Uploaded by sabirpiya on Aug 9, 2010
BBC News: Muslim summer camp preaches 'anti-terror' message
It's the summer camp with a difference. No whittling of sticks or food on the open fire.
Warwick University this weekend is the venue for what is billed as the UK's first anti-terrorism camp and the BBC has been along to find out why so many Muslims turned up.
Inside the lecture hall, you could hear a pin drop.
Row upon row of earnest-looking young men and women were scribbling notes into a classily-bound journal handed out with their welcome pack.
'Love is purity'
The 1,300 delegates were listening to Dr Muhammad Tahir ul-Qadri, an Islamic scholar with a gift for rhetorical flourishes and what he describes as a message of love for mankind.
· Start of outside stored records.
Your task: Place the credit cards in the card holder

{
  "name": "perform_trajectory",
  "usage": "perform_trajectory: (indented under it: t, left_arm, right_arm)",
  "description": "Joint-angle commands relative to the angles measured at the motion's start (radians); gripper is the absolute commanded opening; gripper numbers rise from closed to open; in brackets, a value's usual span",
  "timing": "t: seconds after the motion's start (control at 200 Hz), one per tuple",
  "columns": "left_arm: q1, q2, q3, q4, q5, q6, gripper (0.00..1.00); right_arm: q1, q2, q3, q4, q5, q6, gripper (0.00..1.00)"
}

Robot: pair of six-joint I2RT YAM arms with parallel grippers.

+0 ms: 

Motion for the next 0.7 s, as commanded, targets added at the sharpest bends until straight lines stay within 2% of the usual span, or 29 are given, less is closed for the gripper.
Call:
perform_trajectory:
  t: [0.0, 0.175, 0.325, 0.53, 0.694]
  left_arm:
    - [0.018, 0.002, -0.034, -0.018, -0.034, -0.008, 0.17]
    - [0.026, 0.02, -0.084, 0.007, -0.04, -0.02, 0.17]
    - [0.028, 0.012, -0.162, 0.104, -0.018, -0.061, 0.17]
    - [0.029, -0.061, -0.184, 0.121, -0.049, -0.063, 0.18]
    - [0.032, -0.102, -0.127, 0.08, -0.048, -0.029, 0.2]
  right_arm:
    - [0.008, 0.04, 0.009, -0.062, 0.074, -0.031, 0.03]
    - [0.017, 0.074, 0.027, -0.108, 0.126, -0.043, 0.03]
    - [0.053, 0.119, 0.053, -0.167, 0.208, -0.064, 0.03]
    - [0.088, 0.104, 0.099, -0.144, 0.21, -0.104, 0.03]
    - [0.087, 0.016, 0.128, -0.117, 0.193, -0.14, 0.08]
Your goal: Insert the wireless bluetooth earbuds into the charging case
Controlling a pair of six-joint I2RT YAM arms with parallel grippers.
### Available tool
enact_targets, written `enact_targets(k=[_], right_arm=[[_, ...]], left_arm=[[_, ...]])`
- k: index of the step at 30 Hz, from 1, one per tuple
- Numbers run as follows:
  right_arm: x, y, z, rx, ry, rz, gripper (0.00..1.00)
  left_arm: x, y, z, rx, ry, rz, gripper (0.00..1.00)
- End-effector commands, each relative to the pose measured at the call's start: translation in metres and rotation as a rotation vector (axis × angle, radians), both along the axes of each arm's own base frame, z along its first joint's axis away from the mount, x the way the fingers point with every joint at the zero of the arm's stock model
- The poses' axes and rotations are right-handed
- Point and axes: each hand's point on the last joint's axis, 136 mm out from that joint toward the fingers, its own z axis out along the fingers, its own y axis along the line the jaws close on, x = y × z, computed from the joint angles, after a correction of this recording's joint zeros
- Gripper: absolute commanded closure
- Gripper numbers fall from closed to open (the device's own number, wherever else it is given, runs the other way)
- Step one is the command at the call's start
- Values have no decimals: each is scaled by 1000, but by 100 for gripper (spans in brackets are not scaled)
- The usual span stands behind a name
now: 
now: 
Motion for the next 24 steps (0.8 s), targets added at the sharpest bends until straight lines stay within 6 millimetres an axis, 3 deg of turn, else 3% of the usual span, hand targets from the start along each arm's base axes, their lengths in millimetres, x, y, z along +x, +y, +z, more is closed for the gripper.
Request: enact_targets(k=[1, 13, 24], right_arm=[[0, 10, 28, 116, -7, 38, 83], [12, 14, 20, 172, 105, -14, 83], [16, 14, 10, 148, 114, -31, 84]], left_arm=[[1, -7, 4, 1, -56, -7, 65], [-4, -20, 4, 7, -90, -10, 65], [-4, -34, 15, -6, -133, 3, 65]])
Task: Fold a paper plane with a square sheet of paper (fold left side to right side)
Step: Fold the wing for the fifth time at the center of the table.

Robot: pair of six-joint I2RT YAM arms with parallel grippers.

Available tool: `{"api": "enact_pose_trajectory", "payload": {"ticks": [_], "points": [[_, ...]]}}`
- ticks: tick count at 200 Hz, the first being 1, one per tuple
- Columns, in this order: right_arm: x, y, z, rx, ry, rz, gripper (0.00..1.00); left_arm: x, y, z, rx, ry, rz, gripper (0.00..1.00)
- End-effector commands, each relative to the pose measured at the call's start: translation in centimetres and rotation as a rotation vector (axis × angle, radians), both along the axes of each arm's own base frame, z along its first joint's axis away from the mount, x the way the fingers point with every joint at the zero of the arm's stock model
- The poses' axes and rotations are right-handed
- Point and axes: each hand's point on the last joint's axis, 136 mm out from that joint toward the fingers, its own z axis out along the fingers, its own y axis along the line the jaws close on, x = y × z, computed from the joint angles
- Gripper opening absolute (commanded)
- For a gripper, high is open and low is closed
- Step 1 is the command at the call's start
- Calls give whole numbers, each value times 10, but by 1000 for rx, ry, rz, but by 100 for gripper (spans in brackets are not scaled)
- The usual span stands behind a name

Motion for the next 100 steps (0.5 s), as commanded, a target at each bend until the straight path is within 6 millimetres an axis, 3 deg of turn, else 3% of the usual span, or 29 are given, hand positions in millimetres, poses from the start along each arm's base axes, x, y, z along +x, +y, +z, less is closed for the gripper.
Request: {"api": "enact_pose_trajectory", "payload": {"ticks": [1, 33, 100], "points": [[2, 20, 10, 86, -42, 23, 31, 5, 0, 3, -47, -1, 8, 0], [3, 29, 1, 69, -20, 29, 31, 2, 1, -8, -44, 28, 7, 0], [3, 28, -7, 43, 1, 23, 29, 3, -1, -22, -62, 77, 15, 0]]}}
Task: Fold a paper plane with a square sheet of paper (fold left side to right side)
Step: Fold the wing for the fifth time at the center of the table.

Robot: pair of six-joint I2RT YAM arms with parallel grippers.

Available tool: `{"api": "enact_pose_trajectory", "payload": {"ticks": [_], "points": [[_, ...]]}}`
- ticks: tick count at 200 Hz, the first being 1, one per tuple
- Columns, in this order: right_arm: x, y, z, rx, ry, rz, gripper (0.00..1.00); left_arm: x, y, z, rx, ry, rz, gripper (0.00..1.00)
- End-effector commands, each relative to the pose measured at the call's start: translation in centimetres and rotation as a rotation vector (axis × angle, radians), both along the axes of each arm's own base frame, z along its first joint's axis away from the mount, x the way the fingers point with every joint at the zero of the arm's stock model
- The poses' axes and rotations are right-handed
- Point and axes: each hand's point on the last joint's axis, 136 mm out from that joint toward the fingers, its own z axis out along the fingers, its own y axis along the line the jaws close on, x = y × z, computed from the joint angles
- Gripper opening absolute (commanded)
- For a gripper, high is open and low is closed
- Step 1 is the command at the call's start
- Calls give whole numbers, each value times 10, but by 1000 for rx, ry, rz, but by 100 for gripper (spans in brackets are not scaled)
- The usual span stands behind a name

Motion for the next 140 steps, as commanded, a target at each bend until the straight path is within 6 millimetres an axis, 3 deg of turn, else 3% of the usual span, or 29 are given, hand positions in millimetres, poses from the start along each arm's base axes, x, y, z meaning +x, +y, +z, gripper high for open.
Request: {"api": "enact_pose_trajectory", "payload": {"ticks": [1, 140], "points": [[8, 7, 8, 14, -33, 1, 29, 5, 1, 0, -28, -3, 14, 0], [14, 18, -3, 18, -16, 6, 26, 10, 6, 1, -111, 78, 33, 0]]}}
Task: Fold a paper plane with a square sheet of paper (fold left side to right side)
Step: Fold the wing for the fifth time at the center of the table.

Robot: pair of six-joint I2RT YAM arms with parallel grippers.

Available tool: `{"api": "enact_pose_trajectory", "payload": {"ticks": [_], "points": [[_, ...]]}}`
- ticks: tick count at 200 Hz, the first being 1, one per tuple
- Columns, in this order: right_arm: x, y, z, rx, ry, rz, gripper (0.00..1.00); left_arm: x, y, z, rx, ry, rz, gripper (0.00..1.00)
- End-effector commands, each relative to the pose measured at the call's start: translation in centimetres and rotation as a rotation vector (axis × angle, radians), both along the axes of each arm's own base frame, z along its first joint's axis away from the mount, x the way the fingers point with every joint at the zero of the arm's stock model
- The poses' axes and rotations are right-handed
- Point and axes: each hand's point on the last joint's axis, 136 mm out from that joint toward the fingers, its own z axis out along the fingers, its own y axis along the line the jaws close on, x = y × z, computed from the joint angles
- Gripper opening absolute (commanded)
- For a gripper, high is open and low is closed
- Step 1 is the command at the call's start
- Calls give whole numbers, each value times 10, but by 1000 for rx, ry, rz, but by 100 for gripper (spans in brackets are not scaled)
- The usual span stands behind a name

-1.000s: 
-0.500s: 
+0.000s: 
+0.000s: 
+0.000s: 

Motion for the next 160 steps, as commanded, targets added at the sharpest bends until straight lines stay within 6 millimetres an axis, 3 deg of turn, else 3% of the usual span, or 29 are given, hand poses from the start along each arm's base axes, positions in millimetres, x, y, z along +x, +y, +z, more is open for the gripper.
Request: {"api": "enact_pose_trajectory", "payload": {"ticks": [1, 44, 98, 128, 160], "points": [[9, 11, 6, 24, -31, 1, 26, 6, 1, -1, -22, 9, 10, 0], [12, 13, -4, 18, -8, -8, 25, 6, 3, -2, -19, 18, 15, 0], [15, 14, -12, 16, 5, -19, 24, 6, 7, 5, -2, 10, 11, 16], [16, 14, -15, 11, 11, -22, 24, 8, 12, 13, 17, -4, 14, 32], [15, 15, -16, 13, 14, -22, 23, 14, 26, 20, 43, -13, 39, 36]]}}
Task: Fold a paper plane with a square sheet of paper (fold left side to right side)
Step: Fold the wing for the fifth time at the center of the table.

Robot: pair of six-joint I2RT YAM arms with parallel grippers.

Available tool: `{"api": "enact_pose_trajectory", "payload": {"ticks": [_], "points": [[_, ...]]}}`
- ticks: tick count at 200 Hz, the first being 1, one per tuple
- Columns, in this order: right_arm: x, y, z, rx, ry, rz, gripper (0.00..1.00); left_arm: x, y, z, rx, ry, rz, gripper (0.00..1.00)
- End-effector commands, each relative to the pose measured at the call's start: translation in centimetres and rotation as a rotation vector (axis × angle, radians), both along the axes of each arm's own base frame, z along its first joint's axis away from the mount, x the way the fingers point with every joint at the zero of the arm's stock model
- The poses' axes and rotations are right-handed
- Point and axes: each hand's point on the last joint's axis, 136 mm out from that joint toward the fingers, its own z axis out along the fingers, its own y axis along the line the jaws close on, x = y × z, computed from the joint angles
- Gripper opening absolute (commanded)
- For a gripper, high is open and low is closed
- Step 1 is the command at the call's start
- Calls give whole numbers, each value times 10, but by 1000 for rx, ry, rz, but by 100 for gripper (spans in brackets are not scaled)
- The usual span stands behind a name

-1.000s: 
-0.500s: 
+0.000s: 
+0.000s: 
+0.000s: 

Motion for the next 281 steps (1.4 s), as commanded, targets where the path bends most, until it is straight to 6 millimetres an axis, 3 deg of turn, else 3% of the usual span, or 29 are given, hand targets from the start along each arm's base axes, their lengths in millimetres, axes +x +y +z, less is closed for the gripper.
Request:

Talking in simple, slowly delivered sentences, the revivalist Pakistani-born cleric takes his audience of predominantly young British and European Muslims through what love means.
Love is purity, he tells them. The Arabic word for love used in the Koran is related to the word for seed. No plant can grow without a seed - and so no pious act can grow without love. If love is the seed of every act of piety, then how can an act of hate like terrorism please God?
The full argument takes him 15 minutes, but he holds the audience's attention.
"Extremists and terrorists are in the minority in the Muslim ummah [brotherhood]. But they have always been vocal", he says.
"The majority have always been against extremism and terrorism, but unfortunately they have always been silent.
"The Islamic solution is integration. Get integrated into British society.
"It's not against your religion. Has the word Pakistan been revealed in the Koran? If you can be Pakistani and Muslim, why can you not be Muslim and British?"
That anti-extremism message is at the heart of Dr Qadri's worldwide movement and its efforts to rapidly expand in the UK.
Earlier this year, he arrived in London to launch a launch a 600-page fatwa, or religious ruling against terrorism.
It is not the first such fatwa but Dr Qadri's followers say it is the first to have "no ifs or buts".
The weekend camp, called "The Guidance", was organised to back up that fatwa and has recruited participants from cities across the country.
Zakia Yusuf, 18, from Manchester, has given up her weekend to come and hear the message.
"I've heard a lot of different things from different people but they don't give me clear guidance about what Islam says. But I think that what the Sheikh [cleric] says is all true.
"Terrorism isn't right - how can it be? But I think that a lot of people are a bit confused about what is right and why.
"It's all there in the Koran, but people don't understand it, which is why I think we need something like this so you can come along and take away the knowledge.
"I'm actually quite scared of what would happen if we don't get this right."
Adam, who is in his 30s and from Birmingham, has experienced first-hand what happens when moderate voices are drowned out.
"I was at university in London when [radical cleric] Abu Hamza was preaching at Finsbury Park Mosque."
"When you listen to people like them, you are alone and away from home and you are seeking answers and comfort.
"They're very passionate in the way they talk. Someone can quote something and convince you."
Adam said it took him some time to work out that the likes of Abu Hamza, who is currently in jail awaiting extradition to the United States, were preaching hatred.
That personal journey is familiar to Muhammad Sadiq Qureshi, an imam from east London.
"The young people I work with ask three questions," he says.
"What's the Islamic definition of terrorism? Should Muslims seek revenge for conflicts around the world, such as Afghanistan or Iraq?
"And they ask about suicide bombers; why these people sacrifice their lives."
But he says that he can only achieve so much.
"I see people who are brainwashed already and they don't listen to the arguments", he said.
"They are hypnotised and believe that extremism is the way to paradise.
"They still turn up and stand outside the mosque handing out their leaflets. I want to know why the prime minister doesn't ban these people."